New parents should attend a parenting course to learn how to bring up their children well. To what extent do you agree or disagree.
One more useless 'correction' from you = account suspension
preparation for motherhood/fatherhood
Parenthood is the most beautiful phase of life which requires a lot of patience. In order to help new parents to nurture their toddlers, it is advisable to join a parenting course to get the know-how on raising kids. I am of the mixed opinion that enrolling oneself into parenting course will be helpful, whereas it is unrealistic to make sure everyone will join these courses.
On one hand, these type of courses is required for couples who are staying away from their parents and doesn't have experience of handling kids. Despite this, parenting courses also offer practical reasoning of some trivial methods which are used by our ancestors. For example, when a toddler is having running nose, elders prefer to give a soup of black pepper, ginger et cetera. We might not know the exact purpose behind these things which will get clarified and addressed in the parenting courses. In addition, attending parenting course bring an extraordinary confidence in seeing ourself in foreseeable future as successive parents.
On the flip side, parenting course is not worth for group families. This is because group family normally consists of elders who have immense experience in handling kids and taking care of them right from their birth. Furthermore, expecting all parents to attend these type of course is impractical as everyone might not have the budget to spend money on these courses. A good illustration is people who are living in below poverty line suffer to get basic needs for their livelihood who will be least bothered about these courses.
All in all, parenting is the most critical phase where parents should take utmost care of kids and guide them in right direction and mold them to become better citizens. In my view, though parenting course brings a lot of support and confidence to young parents, it is not required by few people who are gifted with join family and people who are running on tight budgets.

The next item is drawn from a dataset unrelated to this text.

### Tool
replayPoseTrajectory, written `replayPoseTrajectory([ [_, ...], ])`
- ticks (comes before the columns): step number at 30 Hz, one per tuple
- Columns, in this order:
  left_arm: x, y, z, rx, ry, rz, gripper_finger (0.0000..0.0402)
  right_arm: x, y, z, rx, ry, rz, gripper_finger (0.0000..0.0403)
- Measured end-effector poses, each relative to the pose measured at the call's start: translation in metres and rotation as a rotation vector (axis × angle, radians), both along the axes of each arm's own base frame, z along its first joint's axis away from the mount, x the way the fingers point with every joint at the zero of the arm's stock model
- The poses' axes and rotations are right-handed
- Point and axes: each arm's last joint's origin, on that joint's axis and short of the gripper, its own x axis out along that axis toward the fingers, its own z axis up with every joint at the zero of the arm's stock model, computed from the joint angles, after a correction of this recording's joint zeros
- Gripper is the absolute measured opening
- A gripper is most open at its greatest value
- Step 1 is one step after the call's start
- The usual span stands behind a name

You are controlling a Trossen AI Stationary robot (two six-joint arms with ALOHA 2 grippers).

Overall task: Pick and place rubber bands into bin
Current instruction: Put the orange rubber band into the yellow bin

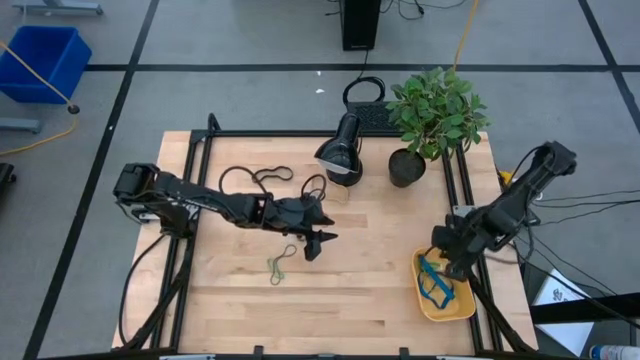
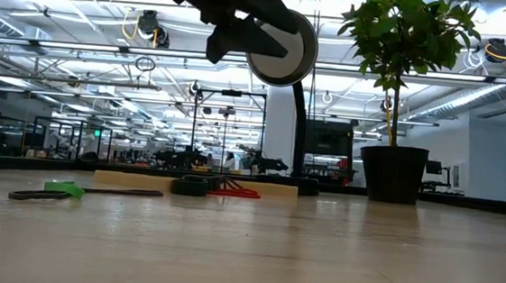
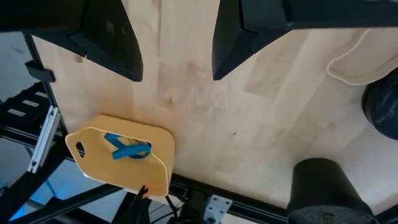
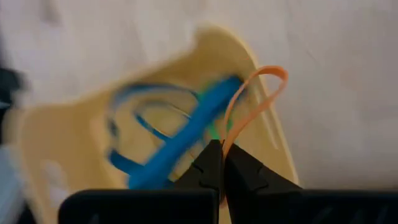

Sinchana, as I have previously mentioned, you cannot choose to support both sides in the discussion when a prompt asks you present "the extent to which you agree OR disagree" with a given proposal. The keyword here being OR. Make a choice. Pick one side of the topic. The side that you are most familiar with and can defend even in the simplest form of English discussion. Then in the opening statement, state which side you will be supporting in this essay discussion. You cannot have mixed reviews. You must follow the prompt instruction for every essay that you write. No deviations. A deviation could result in an automatic failure in the exam because you will most likely not present the correct discussion for the topic provided. This seems to be a regular problem with your essays. You are incapable of actually following the English instructions. Do you have a problem understanding how to write the various IELTS essays? If so, you better speak up so that I can help you fix that problem. If you don't fix it, there is a greater chance of you not passing the IELTS when you finally take the actual test.
Mary is absolutely right, choose one side and stick with it. Follow the prompt and choose to agree or disagree, mixed opinion is disaster for the exam. We must put aside some real personal thoughts (for instance, parenting course fits for some families while not suitable for others), pick one side and discuss it - even with fake reasons. The exam is testing our ability to present with English rather than our opinion about a topic.
Hi Holt, I tried taking one side while writing the essay, but couldn't gather more ideas for the same. So stated mixed opinion.
Will not repeat this again.
Thank you so much.
Hi Sinchana, I will try offering my perspective about your writing. After I have seen your style in the writing, I have known that you always include a hook before you paraphrase the statement. It doesn't matter because it can guide readers to understanding your writing. However, there was more essential. It is your position in the thesis statement. Please, you focus on prompts given. Your position should stand out between two views, not to explain another topic like this
it is unrealistic to make sure everyone will join these courses
Turning to the first body paragraph, you actually offer the reasonable opinion why you agree. However, you included the example of contents in the parenting course. I reckon that did not relate to the topic. Following this, I ever mentioned previously that you never ever ever present the contraction (doesn't) in the formal writing.
On the other hand, your conclusion was not strong. I only remind you that the conclusion is the paraphrase of the thesis statement. Its aim is to clear up your position again in this essay. Besides that, I have found a few misspellings in your writing. You need to double check your writing before uploading this.
I hope these can improve your ability.